What to work on »
Take the listing below and output it exactly, with no images.

Given information »
*** Block opens ***

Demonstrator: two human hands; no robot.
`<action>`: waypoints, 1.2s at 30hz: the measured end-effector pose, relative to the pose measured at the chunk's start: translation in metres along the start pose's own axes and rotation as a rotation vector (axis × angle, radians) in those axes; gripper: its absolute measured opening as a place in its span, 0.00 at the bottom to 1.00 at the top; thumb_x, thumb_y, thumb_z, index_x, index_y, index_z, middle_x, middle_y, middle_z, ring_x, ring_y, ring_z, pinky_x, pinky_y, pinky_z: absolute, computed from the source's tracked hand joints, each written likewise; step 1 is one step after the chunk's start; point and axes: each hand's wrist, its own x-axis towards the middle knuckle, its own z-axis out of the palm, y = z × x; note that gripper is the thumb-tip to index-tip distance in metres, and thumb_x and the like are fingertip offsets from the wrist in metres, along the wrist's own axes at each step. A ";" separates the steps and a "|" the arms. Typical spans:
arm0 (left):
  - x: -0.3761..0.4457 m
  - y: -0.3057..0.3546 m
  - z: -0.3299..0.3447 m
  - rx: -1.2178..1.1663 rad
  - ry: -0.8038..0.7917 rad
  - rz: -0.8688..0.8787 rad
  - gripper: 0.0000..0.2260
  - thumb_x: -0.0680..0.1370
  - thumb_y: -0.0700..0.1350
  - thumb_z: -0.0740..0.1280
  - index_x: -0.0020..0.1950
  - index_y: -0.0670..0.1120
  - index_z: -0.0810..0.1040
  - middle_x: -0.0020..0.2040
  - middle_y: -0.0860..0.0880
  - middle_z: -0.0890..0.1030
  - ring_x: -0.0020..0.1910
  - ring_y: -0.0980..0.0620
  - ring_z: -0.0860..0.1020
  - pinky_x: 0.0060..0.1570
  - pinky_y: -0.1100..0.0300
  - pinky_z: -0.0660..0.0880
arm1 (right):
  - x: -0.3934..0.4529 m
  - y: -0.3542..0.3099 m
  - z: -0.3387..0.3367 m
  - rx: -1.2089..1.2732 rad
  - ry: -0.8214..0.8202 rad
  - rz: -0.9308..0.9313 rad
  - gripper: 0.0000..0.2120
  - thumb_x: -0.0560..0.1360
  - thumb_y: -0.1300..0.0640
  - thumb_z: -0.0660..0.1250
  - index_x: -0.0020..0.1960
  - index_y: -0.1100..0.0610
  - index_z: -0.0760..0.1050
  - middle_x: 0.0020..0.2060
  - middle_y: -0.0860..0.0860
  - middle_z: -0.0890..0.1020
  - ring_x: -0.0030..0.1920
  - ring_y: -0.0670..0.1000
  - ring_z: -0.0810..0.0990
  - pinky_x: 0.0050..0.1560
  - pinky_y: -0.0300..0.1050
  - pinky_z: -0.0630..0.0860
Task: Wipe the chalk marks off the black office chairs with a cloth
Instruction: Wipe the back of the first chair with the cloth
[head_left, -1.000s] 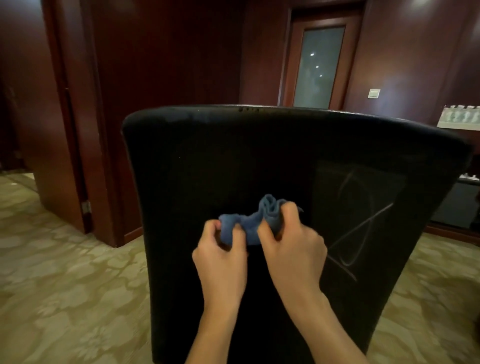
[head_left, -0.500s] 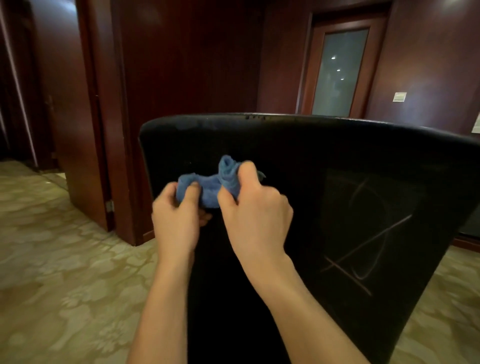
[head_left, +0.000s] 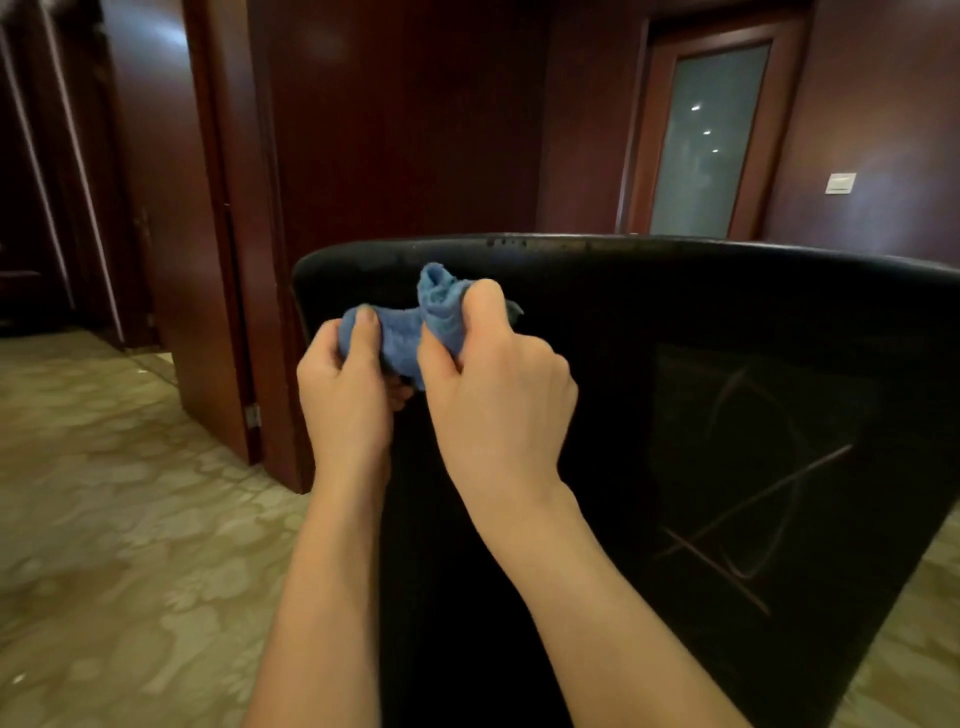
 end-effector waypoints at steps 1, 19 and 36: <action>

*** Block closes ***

Result below »
Demonstrator: two human hands; no robot.
`<action>`: waypoints, 1.2s at 30hz: the measured end-effector pose, relative to the pose measured at the chunk's start: translation in metres along the start pose's own axes and rotation as a rotation vector (axis × angle, radians) in those axes; gripper: its absolute measured opening as a place in its span, 0.00 at the bottom to 1.00 at the top; thumb_x, thumb_y, thumb_z, index_x, index_y, index_z, middle_x, middle_y, middle_z, ring_x, ring_y, ring_z, pinky_x, pinky_y, pinky_z: absolute, computed from the source's tracked hand joints, each written likewise; step 1 is one step after the chunk's start; point and axes: each hand's wrist, its own x-axis towards the middle knuckle, its own z-axis out of the palm, y = z × x; note that gripper is the thumb-tip to index-tip distance in metres, and thumb_x and the like are fingertip offsets from the wrist in metres, along the wrist's own axes at each step. A ";" separates the steps and a "|" the arms. Typical spans:
arm0 (left):
  - x: -0.3761..0.4457 m
  - y: -0.3057..0.3546 m
  - z: -0.3299..0.3447 m
  - rx: -1.2178..1.1663 rad
  - ry: -0.8038..0.7917 rad
  - rz: -0.8688..0.8787 rad
  - gripper: 0.0000..0.2260
  - thumb_x: -0.0680..0.1370
  - thumb_y: -0.0700..0.1350
  - thumb_z: -0.0740..0.1280
  - index_x: -0.0020..0.1950
  - index_y: -0.0670..0.1120
  - index_z: -0.0810..0.1040
  - middle_x: -0.0020..0.2040
  - middle_y: -0.0860..0.0880
  - middle_z: -0.0890..0.1030
  - ring_x: -0.0020..0.1910
  - ring_y: -0.0980..0.0620
  - ring_z: -0.0860..0.1020
  - pinky_x: 0.0060..0.1570
  - pinky_y: -0.1100..0.0300
  - pinky_z: -0.0660..0.0880
arm1 (right):
  - x: -0.3934..0.4529 m
  - y: -0.3542..0.3099 m
  - z: -0.3387..0.3367 m
  - rx: -1.2089..1.2732 rad
  - ry: -0.8214..0.8202 rad
  - rz: -0.9308..0.9313 rad
  - gripper: 0.0000..0.2120
  - thumb_x: -0.0560..0.1360
  - thumb_y: -0.1300..0.0640
  - thumb_z: -0.0660..0.1250
  - index_x: -0.0020..0.1960
  - index_y: -0.1100..0.0610
  - index_z: -0.0760..0.1050
  - middle_x: 0.0020..0.2060
  - middle_y: -0.0860..0.0860
  - middle_z: -0.0890..0.1020
  - ring_x: -0.0030..0.1920
  - ring_y: -0.0670..0.1000
  - ring_z: -0.0810..0.0990
  - pinky_x: 0.0050..0.1560
  - pinky_y: -0.0300..0.1050
  - pinky_z: -0.0630..0.0860
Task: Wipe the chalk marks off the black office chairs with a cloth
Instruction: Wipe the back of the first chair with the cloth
[head_left, -1.000s] 
[head_left, -0.500s] 
[head_left, +0.000s] 
 end-effector waypoints at steps 1, 19 and 36: <action>

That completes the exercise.